Go to the line containing "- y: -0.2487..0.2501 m" in the records below and print it and every following line exactly, on through the line containing "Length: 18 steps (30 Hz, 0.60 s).", then stop.

**Material for the task**.
<<<<

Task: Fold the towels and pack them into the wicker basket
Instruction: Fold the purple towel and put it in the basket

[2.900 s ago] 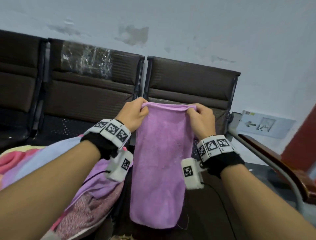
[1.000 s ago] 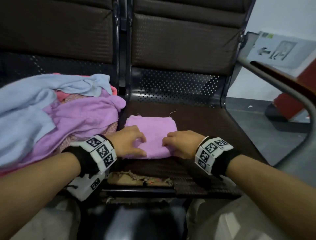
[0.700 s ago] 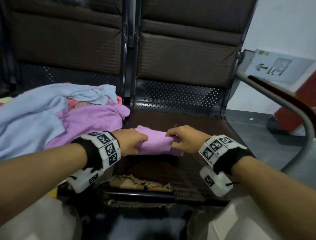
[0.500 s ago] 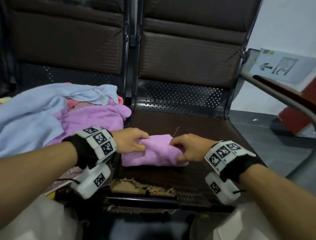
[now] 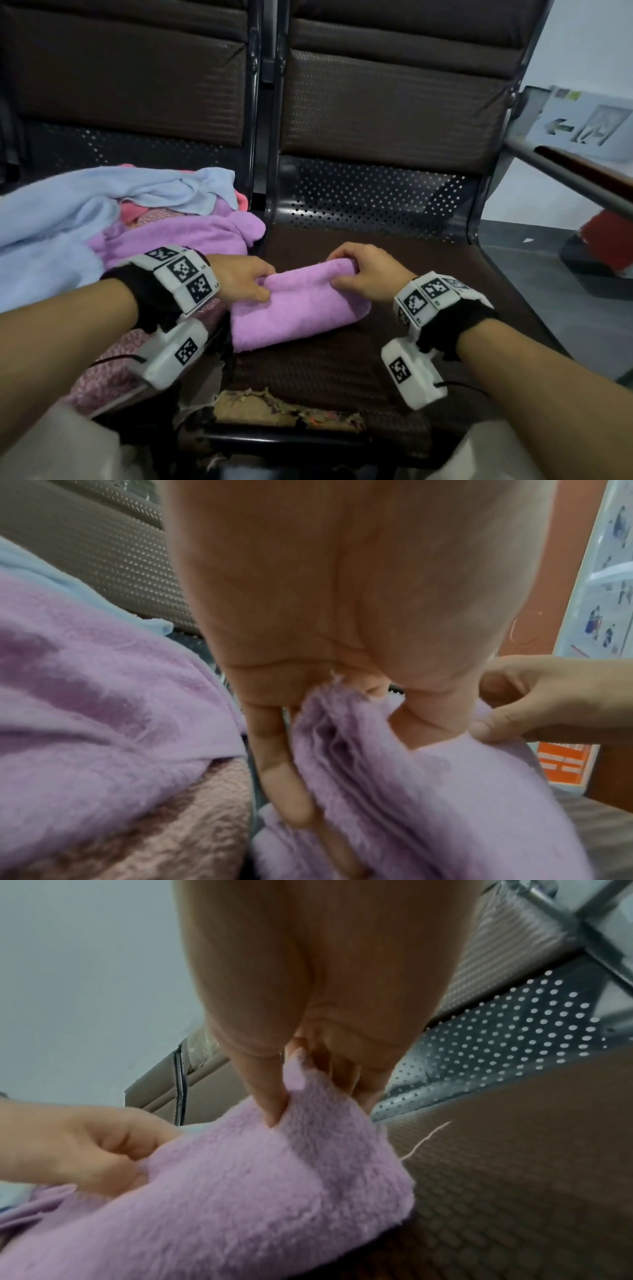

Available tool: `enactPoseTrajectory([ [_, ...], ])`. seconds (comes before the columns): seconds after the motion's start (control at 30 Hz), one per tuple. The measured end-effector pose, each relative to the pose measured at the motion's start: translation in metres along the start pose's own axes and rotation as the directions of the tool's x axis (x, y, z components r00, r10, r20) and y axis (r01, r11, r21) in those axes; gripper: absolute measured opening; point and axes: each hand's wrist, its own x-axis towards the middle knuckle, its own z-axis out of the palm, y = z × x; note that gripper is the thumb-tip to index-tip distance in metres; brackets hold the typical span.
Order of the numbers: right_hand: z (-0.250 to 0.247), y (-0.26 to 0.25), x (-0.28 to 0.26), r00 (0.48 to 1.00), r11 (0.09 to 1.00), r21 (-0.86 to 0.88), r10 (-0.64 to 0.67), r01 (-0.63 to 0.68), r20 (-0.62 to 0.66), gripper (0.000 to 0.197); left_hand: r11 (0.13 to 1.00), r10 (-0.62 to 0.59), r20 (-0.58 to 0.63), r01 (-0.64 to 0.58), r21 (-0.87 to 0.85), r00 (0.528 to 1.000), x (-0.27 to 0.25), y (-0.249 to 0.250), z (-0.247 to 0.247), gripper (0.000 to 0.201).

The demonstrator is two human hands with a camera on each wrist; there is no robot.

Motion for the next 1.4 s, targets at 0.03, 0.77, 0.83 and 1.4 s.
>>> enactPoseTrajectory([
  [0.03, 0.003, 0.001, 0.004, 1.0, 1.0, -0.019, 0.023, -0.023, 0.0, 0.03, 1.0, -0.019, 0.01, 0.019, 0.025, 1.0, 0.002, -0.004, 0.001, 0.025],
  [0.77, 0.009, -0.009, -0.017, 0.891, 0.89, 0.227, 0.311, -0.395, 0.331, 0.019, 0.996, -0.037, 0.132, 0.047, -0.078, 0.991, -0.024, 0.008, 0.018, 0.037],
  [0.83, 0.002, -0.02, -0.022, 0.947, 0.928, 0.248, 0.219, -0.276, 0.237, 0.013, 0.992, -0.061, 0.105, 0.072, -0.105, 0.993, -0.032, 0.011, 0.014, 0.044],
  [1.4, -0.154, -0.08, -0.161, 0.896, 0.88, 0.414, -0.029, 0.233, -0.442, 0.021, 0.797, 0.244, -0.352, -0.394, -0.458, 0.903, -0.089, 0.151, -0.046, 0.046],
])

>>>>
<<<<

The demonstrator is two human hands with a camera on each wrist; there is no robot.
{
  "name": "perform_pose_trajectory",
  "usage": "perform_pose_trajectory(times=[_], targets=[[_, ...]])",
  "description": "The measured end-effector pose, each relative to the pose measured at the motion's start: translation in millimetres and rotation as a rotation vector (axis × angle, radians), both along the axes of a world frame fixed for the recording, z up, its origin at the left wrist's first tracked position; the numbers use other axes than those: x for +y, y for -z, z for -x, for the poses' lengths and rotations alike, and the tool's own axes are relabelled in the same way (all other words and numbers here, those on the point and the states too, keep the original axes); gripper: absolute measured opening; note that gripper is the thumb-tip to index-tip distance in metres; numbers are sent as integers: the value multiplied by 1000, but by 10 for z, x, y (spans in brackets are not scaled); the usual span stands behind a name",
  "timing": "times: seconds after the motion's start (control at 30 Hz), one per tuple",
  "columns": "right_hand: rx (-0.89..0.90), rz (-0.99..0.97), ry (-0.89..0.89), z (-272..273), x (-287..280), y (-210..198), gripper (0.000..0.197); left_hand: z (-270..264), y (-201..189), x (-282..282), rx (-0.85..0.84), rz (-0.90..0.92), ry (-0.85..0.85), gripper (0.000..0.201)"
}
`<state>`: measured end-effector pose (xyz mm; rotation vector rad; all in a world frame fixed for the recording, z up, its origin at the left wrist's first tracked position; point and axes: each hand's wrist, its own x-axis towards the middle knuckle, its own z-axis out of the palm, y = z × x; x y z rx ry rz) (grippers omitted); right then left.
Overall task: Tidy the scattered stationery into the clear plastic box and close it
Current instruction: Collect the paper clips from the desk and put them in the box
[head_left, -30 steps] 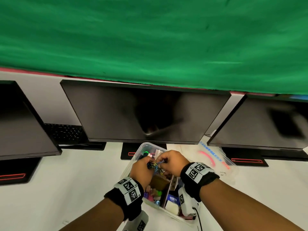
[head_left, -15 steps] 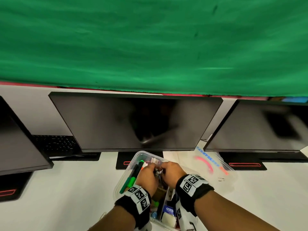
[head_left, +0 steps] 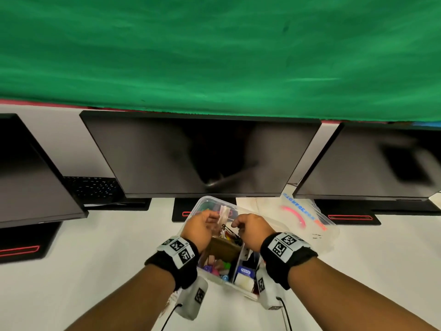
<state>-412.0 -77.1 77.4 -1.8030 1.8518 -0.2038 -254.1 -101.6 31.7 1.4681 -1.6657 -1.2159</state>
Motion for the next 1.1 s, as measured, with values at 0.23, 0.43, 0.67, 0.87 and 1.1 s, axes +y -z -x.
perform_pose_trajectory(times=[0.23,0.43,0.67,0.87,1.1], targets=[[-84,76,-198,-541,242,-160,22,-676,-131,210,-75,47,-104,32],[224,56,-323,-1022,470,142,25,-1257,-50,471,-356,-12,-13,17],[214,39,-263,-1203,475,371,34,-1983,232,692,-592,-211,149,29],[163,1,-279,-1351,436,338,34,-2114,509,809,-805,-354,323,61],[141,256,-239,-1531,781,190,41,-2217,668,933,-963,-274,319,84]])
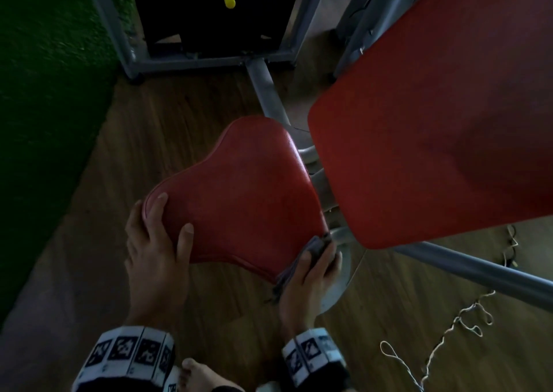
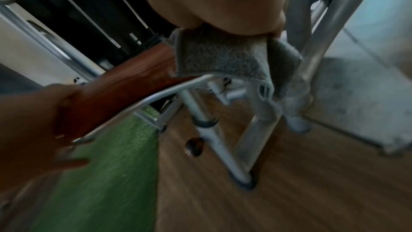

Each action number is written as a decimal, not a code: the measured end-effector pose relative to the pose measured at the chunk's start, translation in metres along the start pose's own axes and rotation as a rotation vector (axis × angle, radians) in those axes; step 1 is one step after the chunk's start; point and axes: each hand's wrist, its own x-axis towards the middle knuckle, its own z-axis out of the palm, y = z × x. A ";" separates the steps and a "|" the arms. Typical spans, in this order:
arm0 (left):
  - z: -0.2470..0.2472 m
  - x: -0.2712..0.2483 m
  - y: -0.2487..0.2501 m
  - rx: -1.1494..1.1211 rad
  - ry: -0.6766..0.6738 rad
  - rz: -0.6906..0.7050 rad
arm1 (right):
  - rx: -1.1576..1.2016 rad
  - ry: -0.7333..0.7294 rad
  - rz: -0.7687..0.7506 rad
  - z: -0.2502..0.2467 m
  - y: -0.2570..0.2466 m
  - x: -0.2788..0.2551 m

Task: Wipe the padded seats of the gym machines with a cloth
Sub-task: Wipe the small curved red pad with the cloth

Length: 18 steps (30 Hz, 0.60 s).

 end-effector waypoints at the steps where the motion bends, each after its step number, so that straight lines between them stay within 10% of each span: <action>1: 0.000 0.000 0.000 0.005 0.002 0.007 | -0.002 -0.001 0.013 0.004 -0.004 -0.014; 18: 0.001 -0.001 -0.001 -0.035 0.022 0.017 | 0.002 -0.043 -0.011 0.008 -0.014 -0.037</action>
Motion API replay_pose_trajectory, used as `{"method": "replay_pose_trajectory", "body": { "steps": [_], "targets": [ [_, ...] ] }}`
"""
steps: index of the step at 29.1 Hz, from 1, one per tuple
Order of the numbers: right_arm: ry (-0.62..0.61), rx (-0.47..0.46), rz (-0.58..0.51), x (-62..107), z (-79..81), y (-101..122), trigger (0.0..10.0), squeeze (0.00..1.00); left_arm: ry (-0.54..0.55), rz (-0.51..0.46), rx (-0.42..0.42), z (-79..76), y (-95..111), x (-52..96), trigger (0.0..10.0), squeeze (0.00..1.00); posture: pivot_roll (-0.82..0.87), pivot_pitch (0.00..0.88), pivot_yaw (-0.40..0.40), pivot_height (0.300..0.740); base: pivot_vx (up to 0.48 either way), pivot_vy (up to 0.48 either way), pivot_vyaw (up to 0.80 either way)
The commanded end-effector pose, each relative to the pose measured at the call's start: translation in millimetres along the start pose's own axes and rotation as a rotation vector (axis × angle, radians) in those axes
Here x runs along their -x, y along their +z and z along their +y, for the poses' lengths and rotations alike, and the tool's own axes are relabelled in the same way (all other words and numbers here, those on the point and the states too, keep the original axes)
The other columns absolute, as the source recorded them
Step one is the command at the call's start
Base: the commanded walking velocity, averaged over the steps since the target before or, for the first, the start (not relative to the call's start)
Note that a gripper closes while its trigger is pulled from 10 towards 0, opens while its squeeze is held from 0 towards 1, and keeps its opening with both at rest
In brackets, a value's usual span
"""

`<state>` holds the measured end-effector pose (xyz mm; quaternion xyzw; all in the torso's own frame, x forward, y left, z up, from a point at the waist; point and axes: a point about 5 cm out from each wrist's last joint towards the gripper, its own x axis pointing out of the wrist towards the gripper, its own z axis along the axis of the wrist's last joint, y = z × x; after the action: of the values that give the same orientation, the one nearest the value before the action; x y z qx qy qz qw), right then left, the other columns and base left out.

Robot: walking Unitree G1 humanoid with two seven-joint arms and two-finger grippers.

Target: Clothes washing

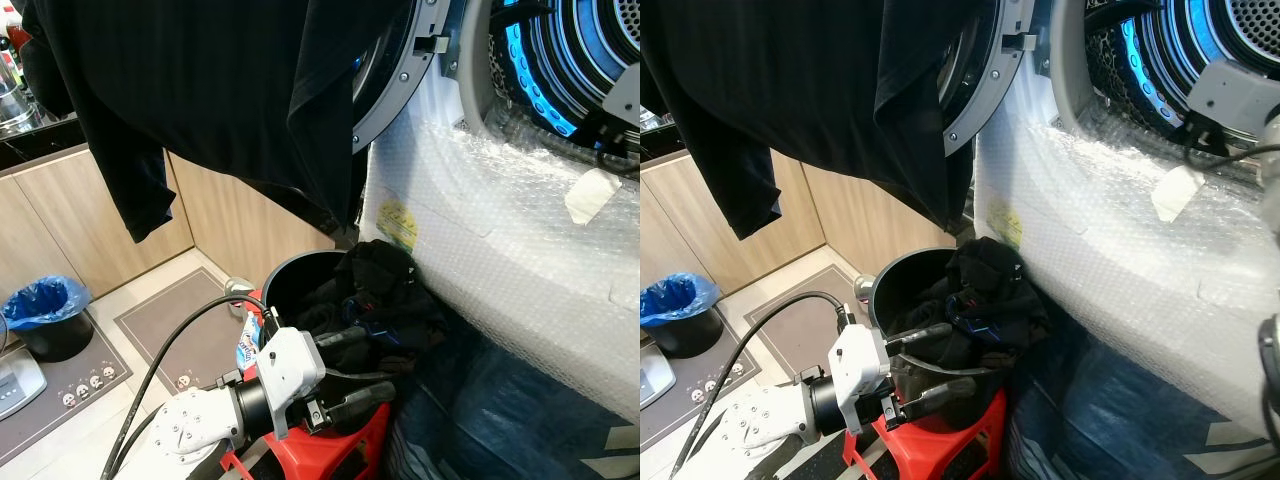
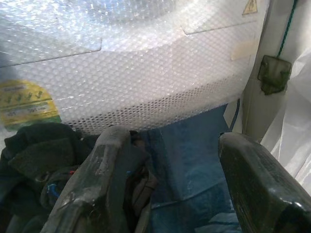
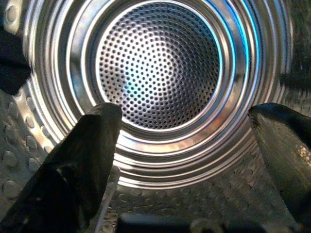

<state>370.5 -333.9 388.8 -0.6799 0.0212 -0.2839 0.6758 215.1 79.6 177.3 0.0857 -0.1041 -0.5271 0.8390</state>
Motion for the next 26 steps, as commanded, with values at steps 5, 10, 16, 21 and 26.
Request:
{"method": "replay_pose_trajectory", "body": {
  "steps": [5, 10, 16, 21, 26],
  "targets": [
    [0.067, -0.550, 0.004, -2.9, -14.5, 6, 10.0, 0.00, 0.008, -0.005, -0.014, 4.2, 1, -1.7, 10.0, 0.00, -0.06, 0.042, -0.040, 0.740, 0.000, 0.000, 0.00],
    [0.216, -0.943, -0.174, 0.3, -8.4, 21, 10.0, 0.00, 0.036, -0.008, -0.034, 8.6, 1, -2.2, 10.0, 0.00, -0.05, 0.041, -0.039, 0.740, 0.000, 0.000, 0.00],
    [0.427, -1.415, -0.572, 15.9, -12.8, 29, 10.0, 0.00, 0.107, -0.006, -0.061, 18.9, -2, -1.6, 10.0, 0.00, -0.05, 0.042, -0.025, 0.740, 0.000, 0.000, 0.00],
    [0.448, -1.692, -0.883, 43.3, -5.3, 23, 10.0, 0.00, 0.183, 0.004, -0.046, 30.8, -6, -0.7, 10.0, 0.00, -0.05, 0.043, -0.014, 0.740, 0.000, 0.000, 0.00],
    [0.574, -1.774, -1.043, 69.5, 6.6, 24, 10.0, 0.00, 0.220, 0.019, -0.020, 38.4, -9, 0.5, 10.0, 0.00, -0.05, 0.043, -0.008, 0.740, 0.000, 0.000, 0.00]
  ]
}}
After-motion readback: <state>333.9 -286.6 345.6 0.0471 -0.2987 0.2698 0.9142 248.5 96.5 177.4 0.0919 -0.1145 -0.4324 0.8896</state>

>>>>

**Expected answer**.
  - y: -0.2487..0.2501 m
  - rx: -1.1494..1.1211 rad
  - ry: -0.6766..0.6738 rad
  - rz: -0.6906..0.7050 rad
arm1 (right):
  - rx: -1.1576..1.2016 rad
  - ry: -0.7333..0.7294 rad
  - rz: -0.7687..0.7506 rad
  - z: -0.2502..0.2467 m
  - y: -0.2570..0.2466 m
  - x: -0.2788..0.2551 m

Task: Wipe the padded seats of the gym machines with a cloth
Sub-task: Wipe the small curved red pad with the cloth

Length: 18 steps (30 Hz, 0.60 s).

No further answer will be given.